I am facing a complex SQL query in some code, which is suppose to return products without duplicates (by the use of DISTINCT keywork at the beginning), here is the query:
SELECT DISTINCT p.`id_product`, p.*, product_shop.*, pl.* , m.`name` AS manufacturer_name, x.`id_feature` , x.`id_feature_value` , s.`name` AS supplier_name FROM `ps_product` p INNER JOIN ps_product_shop product_shop ON (product_shop.id_product = p.id_product AND product_shop.id_shop = 1) LEFT JOIN `ps_product_attribute` y ON (y.`id_product` = p.`id_product`) LEFT JOIN `ps_product_attribute_combination` ac ON (y.`id_product_attribute` = ac.`id_product_attribute`) LEFT JOIN `ps_product_lang` pl ON (p.`id_product` = pl.`id_product` AND pl.id_shop = 1 ) LEFT JOIN `ps_manufacturer` m ON (m.`id_manufacturer` = p.`id_manufacturer`) LEFT JOIN `ps_feature_product` x ON (x.`id_product` = p.`id_product`) LEFT JOIN `ps_supplier` s ON (s.`id_supplier` = p.`id_supplier`) LEFT JOIN `ps_category_product` c ON (c.`id_product` = p.`id_product`) WHERE pl.`id_lang` = 1 AND c.`id_category` = 18 AND p.`price` between 0 and 1000 AND product_shop.`visibility` IN ("both", "catalog") AND product_shop.`active` = 1 ORDER BY p.`id_product` ASC LIMIT 1,4
But it returns 4 product with 2 products with same “id_product” (11941)
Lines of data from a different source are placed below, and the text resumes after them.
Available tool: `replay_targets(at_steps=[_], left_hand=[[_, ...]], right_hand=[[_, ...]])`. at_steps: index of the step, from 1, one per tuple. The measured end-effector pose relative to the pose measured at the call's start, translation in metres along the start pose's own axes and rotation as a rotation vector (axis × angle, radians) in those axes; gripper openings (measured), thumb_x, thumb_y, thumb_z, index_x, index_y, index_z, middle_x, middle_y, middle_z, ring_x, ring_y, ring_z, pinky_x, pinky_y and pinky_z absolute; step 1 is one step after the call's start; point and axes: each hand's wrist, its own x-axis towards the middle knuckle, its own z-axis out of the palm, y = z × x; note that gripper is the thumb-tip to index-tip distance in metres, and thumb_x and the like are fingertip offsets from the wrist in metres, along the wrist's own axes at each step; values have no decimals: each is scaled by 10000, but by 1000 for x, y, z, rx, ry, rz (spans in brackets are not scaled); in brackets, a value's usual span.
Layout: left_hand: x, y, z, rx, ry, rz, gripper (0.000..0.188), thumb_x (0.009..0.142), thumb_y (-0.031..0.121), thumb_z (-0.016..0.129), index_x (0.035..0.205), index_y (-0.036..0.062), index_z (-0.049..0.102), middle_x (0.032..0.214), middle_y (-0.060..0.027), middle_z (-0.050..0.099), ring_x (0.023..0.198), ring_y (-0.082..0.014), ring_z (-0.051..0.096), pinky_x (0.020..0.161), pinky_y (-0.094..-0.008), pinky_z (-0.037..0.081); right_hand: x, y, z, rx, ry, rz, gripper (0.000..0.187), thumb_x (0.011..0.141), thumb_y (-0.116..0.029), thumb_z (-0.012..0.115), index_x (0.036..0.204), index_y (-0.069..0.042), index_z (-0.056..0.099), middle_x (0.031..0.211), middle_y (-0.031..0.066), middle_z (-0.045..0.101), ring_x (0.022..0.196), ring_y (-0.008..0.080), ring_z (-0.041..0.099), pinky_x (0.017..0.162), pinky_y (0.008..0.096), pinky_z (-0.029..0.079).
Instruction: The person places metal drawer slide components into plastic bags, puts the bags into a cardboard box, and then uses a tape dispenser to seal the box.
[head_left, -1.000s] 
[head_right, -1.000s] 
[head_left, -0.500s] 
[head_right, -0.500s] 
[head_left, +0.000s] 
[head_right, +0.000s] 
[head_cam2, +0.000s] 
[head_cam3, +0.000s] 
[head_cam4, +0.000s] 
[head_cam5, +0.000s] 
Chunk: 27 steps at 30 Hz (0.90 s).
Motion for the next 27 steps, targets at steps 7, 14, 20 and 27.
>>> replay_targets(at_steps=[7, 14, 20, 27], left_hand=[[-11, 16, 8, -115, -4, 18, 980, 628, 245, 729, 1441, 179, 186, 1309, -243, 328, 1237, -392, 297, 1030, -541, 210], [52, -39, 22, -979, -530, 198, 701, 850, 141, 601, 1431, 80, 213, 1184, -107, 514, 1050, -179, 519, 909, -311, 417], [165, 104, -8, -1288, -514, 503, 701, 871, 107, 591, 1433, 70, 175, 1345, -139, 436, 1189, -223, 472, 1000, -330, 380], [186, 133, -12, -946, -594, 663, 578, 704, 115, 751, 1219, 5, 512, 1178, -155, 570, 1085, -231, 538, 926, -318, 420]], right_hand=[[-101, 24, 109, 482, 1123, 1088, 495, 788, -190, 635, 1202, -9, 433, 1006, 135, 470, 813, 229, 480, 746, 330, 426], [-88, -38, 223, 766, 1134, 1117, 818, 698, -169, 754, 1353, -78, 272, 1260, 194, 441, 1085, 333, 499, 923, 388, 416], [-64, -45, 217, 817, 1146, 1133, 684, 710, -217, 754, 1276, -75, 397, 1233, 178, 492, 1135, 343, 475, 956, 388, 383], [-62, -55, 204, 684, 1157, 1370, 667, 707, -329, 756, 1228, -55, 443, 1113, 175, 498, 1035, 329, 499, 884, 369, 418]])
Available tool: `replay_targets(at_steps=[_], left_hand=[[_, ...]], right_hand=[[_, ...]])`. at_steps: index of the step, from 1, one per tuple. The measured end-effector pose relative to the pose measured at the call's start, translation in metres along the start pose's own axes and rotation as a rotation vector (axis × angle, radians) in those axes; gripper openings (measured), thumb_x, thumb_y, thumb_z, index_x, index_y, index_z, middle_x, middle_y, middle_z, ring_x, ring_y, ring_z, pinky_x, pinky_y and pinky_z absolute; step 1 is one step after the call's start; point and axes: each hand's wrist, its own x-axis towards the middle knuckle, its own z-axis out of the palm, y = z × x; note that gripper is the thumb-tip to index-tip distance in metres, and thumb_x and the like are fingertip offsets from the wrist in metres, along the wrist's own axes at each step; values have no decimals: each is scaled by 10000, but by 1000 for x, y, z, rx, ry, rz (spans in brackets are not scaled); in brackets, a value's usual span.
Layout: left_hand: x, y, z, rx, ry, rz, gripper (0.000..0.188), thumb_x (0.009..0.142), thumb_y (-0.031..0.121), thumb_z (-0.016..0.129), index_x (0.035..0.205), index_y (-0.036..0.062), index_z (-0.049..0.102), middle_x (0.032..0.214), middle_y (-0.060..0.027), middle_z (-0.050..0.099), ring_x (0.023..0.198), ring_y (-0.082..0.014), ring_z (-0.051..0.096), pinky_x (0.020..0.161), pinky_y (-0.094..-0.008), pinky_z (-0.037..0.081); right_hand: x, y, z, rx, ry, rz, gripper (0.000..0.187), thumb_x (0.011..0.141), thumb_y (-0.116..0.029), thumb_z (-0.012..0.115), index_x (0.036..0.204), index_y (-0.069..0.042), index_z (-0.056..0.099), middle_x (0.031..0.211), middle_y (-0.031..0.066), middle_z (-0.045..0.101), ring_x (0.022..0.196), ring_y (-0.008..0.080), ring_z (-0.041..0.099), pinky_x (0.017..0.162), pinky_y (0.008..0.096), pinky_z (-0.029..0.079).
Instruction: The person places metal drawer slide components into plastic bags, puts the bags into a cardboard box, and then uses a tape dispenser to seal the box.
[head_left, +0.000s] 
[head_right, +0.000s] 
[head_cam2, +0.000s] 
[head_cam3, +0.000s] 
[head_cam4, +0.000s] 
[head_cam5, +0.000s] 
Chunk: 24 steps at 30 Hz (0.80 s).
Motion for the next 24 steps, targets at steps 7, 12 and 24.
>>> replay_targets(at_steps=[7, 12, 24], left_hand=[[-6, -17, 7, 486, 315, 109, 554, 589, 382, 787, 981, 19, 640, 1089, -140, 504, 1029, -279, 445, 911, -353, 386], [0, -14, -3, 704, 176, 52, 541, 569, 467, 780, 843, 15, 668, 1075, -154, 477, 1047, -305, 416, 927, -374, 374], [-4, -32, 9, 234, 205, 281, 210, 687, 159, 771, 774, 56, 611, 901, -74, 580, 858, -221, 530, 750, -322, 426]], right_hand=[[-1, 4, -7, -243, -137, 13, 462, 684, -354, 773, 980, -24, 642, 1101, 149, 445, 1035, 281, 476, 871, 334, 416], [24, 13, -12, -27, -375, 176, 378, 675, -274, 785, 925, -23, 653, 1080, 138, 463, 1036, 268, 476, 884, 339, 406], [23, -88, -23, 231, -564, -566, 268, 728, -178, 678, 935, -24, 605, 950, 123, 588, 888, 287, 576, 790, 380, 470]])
What I need is to return 4 products but of different ids each.
Anyone ?
Thanks a lot
Aymeric
[EDIT]
The result of this query shows 4 rows, with 2 having the same exact columns values EXCEPT for the id_feature_value column which 36 for one and 38 for the other.
Advertisement
Answer
SELECT DISTINCT
gets all the distinct combinations of all selected fields in your query, not just the first field.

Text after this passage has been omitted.